Il rabbino capo di Roma insieme al Cardinale rappresentante del Papa a Roma, scelgono un brano dell’Antico Testamento, che viene poi commentato durante la giornata, in diverse conferenze, sia dagli ebrei che dai cattolici.
I documenti dei Papi, delle conferenze episcopali e delle chiese locali concordemente ribadiscono che la Chiesa cattolica ed il popolo ebreo sono legati da un profondo vincolo a livello della propria identità religiosa, che valorizza le due comunità ed i singoli membri nelle loro specifiche differenze e nei loro valori comuni.
Come cristiani dobbiamo approfondire meglio e di più la conoscenza dell’intrinseco rapporto che ci lega alla fede ebraica e raggiungere una vera fraternità nella riconciliazione, nel rispetto reciproco e nella piena realizzazione dei disegni di Dio.

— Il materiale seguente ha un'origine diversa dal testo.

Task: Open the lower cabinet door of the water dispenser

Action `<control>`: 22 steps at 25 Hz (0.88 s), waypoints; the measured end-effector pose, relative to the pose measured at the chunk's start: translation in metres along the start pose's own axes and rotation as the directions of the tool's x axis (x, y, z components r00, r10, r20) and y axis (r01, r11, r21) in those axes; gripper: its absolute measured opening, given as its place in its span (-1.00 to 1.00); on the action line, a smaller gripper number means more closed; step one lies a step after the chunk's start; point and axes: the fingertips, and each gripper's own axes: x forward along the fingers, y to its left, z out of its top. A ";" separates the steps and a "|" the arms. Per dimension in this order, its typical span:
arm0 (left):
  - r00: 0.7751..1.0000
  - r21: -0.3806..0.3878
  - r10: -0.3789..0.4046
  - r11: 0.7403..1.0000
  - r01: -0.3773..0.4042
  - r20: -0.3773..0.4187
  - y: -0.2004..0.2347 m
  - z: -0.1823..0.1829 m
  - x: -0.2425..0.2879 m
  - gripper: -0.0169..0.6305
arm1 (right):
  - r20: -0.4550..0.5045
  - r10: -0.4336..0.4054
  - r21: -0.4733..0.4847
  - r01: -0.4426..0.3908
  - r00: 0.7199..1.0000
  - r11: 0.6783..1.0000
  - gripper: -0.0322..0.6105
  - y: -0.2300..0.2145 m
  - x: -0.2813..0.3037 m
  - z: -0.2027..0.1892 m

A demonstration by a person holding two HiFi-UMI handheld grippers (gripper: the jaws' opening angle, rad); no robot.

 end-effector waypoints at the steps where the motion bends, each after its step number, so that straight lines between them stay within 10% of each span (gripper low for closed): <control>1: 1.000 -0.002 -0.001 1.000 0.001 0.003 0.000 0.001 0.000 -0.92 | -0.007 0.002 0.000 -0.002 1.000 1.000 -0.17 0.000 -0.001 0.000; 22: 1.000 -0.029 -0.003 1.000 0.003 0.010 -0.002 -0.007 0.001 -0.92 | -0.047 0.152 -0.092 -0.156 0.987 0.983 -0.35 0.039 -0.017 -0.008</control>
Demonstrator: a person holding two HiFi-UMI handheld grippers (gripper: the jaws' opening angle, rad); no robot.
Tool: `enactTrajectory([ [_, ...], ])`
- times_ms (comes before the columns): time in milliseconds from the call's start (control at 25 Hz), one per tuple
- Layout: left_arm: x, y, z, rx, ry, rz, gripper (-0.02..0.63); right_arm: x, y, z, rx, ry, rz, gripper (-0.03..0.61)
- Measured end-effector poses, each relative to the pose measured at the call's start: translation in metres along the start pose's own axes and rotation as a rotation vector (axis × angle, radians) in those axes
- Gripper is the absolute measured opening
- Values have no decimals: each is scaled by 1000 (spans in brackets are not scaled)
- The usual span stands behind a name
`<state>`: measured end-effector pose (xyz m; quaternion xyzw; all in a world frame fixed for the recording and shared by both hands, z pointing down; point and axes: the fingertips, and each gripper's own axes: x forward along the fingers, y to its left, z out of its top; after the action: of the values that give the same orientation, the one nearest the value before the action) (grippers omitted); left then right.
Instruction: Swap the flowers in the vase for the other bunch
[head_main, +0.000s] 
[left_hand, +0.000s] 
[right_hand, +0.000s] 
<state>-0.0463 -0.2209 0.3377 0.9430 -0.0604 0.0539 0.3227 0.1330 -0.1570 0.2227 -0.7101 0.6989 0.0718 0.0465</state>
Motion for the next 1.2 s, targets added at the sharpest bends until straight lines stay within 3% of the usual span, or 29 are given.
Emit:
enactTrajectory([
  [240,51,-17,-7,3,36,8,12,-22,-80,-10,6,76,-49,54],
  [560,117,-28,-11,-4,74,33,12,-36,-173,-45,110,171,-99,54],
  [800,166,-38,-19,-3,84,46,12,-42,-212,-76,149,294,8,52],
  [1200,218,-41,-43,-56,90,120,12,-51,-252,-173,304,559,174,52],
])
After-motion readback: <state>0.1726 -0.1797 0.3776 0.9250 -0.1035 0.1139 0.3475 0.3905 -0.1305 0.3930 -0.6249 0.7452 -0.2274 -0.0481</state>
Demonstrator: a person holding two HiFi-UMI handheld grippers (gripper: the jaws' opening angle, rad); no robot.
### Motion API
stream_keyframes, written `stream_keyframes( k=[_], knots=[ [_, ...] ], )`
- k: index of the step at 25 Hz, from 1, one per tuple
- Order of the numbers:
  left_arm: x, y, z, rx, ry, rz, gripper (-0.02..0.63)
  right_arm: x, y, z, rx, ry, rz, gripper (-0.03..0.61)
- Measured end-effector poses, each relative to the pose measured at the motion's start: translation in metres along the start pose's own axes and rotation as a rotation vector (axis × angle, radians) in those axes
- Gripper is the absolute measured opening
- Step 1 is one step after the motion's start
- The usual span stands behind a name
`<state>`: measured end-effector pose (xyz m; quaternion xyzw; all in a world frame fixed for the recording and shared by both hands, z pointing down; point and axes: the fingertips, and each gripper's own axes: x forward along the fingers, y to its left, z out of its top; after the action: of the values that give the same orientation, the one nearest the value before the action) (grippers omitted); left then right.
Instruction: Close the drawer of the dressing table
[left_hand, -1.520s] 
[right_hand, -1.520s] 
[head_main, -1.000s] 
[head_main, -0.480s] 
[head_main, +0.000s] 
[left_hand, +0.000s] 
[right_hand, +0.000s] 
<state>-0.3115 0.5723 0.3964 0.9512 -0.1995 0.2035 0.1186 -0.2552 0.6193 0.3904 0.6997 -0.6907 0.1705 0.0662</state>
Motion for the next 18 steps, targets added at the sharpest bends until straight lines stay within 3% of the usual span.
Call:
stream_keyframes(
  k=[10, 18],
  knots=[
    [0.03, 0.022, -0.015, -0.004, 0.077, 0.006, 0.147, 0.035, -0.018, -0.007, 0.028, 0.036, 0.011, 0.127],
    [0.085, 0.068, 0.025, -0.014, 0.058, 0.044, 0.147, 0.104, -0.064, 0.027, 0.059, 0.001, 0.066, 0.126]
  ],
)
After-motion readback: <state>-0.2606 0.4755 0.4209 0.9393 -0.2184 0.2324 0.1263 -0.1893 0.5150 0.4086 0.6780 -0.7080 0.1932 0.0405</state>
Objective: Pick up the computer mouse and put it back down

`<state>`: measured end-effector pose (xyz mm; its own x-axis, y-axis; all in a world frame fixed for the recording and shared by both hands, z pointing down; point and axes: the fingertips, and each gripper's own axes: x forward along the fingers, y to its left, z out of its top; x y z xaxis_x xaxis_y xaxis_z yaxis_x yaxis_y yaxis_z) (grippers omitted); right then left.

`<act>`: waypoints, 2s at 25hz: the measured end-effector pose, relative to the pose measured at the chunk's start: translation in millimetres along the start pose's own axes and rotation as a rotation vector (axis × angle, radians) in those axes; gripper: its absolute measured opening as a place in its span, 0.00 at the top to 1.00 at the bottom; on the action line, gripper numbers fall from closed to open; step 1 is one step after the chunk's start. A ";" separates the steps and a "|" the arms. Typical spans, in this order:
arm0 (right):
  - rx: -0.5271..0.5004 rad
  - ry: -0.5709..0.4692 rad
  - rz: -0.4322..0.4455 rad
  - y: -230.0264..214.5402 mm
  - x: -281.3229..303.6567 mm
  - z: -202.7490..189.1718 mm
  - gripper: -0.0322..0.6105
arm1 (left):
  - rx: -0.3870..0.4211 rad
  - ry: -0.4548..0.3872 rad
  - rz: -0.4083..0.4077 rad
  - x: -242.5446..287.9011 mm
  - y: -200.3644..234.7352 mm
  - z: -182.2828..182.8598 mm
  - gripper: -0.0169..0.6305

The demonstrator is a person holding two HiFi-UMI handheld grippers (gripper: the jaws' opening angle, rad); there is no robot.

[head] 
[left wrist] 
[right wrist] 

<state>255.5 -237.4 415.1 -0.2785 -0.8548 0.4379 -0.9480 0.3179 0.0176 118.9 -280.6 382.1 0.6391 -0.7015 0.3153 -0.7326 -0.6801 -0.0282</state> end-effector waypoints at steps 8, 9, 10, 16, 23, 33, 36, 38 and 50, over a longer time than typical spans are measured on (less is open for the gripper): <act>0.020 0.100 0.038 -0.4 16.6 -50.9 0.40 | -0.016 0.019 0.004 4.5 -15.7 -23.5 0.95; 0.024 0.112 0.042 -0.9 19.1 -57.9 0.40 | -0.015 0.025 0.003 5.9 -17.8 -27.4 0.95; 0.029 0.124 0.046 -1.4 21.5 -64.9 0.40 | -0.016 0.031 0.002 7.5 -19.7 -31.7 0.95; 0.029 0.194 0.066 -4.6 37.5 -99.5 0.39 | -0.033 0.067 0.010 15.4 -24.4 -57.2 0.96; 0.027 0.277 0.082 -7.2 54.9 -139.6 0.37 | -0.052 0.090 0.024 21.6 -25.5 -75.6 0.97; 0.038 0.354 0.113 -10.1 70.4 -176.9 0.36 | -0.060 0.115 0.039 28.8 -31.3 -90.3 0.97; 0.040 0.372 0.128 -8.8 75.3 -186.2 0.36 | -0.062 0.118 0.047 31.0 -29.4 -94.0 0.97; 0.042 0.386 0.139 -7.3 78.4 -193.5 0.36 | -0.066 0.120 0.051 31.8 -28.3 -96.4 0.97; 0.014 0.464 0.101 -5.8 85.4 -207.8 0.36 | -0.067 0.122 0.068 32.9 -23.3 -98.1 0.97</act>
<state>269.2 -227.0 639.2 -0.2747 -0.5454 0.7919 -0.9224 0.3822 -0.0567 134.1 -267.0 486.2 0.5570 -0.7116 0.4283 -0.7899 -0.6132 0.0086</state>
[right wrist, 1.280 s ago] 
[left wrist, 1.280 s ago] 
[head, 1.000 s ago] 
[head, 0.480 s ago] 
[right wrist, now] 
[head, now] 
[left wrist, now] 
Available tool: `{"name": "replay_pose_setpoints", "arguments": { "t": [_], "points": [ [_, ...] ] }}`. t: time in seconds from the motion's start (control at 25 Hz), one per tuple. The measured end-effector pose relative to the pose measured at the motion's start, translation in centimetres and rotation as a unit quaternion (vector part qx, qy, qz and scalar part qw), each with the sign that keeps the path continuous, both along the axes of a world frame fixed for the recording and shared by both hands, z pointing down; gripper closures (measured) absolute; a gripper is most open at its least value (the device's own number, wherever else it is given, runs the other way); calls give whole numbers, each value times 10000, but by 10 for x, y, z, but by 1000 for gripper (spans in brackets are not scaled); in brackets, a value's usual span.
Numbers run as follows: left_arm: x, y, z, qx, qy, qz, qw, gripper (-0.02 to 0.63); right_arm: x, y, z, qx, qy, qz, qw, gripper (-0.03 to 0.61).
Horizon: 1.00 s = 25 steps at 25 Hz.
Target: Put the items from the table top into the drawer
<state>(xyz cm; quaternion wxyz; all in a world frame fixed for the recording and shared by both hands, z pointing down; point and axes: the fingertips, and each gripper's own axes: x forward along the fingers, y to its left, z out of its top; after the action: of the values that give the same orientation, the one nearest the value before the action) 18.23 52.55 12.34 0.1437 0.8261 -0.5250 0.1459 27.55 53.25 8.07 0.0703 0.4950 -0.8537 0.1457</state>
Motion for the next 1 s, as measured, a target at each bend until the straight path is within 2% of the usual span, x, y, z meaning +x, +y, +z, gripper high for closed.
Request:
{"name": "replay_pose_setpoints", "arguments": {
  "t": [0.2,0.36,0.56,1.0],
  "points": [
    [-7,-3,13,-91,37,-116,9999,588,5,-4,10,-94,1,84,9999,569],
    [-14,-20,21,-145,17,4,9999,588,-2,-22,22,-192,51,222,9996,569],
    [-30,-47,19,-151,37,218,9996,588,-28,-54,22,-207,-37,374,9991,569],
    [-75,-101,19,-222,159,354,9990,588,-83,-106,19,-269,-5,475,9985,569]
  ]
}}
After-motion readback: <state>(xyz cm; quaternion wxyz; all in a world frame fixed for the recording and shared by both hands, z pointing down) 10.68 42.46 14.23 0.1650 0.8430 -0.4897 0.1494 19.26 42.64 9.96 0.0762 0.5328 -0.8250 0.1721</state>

A coloro che desiderano iniziare un dialogo con gli ebrei chiedo di non nominare mai il nome di Dio (JHWH) il tetragramma, nè  quando lo si incontra scritto, nella Bibbia ebraica 6.800 volte, nè  quando si parla di Lui. Infatti il Suo nome “proprio” è impronunziabile, perchè  nel Suo nome Egli è presente. Bisogna dire Adonai, o Signore, oppure Dio.
La prima volta “il nome” fu udito da Mosè davanti al roveto ardente. “Mosè disse a Dio:<Ecco io arrivo dagli israeliti e dico loro: Il Dio dei vostri padri mi ha mandato a voi. Ma mi diranno: come si chiama? E io che cosa risponderò loro?> Dio disse a Mosè:< Io sono colui che sono>. Poi disse: <Dirai agli israeliti:< Io-Sono mi ha mandato a voi >...... Questo è il mio nome per sempre; questo è il titolo con cui sarò ricordato di generazione in generazione”(Es 3,13-15). Per Martin Buber,un grande studioso ebreo, la traduzione del tetragramma è: “Io ci sarò, come colui che sarò”.
Può assumere un grande significato per il futuro religioso e civile dell’Europa e promuovere quella tanto desiderata pace tra gli israeliani ed i palestinesi, la collaborazione tra ebrei e cristiani in tutti i campi dell’azione sociale e umanitaria, nel rispetto della diversità.
Associazioni in tutto il mondo si battono da anni per creare occasioni di dialogo basate sulla convinzione che sia i cristiani che gli ebrei debbono esprimere i loro punti di vista.
La cultura ebraica è crocevia obbligata dei grandi cammini umani, è un luogo che permette specialmente agli ebrei, ai cristiani ed ai musulmani di confrontarsi e riscoprire le loro radici.
Il cristianesimo non può capirsi senza un attento studio, un sincero amore verso le tradizioni ebraiche e senza un contatto cordiale ed aperto nei confronti degli ebrei.
Che cosa hanno in comune gli ebrei ed i cristiani? Il libro : la Bibbia ebraica: l’Antico Testamento e l’attesa: per gli ebrei della prima venuta del Signore, per i cristiani il ritorno di Gesù (Parusia).
Insieme attendiamo la venuta di Dio in terra e prepariamo la via per il Suo arrivo.